I’ve moved into Galahad’s room. Or I guess I should say Jay’s room, since he asked me to call him by his real name. I think I’ll keep calling him Galahad in public, though, since using his real name in private makes me feel special.
We slept half the day, but everyone was so tired from the fight, the funeral and everything else that only Doc, Rochelle, and David seem to have missed us. No one knows where we were, but I feel like everyone knows what we were up to. It’s enough to make me wonder if it’s written on my face that I’m no longer a virgin. But the more likely clue is the way I can’t keep my hands off him. I’m acting very silly and what’s worse is I don’t care. The whole day has been wrapped in a golden fog that blurs the edges of things and makes me love everyone.

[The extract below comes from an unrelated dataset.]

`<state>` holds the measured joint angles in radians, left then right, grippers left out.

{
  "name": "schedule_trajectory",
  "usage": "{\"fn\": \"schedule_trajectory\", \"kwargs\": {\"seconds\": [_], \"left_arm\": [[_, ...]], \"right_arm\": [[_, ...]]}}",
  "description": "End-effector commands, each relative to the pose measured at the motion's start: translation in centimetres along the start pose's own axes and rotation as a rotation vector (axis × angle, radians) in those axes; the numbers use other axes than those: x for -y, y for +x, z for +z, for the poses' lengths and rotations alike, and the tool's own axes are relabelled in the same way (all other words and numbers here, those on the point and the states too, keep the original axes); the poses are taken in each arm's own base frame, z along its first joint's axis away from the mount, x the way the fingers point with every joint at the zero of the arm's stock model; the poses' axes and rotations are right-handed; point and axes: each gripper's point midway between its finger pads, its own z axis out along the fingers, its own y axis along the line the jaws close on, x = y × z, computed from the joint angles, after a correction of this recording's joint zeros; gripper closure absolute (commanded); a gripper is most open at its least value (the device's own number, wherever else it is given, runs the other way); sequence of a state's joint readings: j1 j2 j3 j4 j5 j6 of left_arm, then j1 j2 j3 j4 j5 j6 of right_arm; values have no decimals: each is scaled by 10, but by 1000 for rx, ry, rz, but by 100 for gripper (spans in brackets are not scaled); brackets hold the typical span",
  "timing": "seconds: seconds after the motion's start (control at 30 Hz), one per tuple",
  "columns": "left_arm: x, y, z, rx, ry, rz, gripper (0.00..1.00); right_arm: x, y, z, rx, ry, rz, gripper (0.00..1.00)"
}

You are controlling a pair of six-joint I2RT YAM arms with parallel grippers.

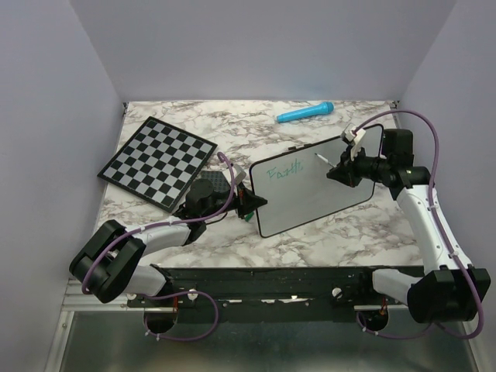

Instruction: Write a sentence on the whiteboard

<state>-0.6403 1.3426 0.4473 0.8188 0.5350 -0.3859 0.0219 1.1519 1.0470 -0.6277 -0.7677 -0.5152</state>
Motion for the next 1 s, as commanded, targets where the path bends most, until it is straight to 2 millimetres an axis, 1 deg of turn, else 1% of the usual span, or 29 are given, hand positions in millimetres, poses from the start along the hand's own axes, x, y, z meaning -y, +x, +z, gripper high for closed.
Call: {"fn": "schedule_trajectory", "kwargs": {"seconds": [0.0, 0.27, 0.5, 0.9, 0.97], "left_arm": [[-14, 27, -4, -97, -36, 28, 100], [-14, 25, -2, -95, -29, 32, 100], [-14, 23, 0, -92, -27, 33, 100], [-15, 20, 1, -85, -28, 34, 100], [-14, 20, 2, -86, -27, 33, 100]], "right_arm": [[6, -12, -2, 18, 8, -7, 100], [0, -14, -1, 19, -35, -14, 100], [-4, -6, 2, -10, -70, -16, 100], [-10, 14, 4, -79, -97, -5, 99], [-12, 21, 5, -96, -101, 1, 99]]}}
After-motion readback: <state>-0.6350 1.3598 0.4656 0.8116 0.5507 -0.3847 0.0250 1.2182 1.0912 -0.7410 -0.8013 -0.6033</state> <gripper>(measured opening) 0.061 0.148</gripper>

Craziest of all is the way I need to touch everything Jay has touched. If he drinks out of a glass, I want to drink from the same glass. If he eats off a plate, I want to taste his food off that same plate, using his fork. I touch the doorknobs he has touched, I rest my head on his pillow after he has gotten out of bed, and I swear I would wear his clothes if only they fit.
It seems horrible to be so happy with Leila’s ashes scattered across the overpass, but I can’t help myself. I think she would’ve wanted this for me. She, more than I, believed we should love while we can.
And so I’ll continue drinking out of Jay’s cups and singing to myself as I go about my chores. Later tonight we’ll go back to our private penthouse and make love. I want him irrationally, even though I’m too sore to enjoy it like I should. I want to eat him like a box of chocolate and draw him into every cell of my body like a virus. Then he would be with me always. Sort of like the Telo.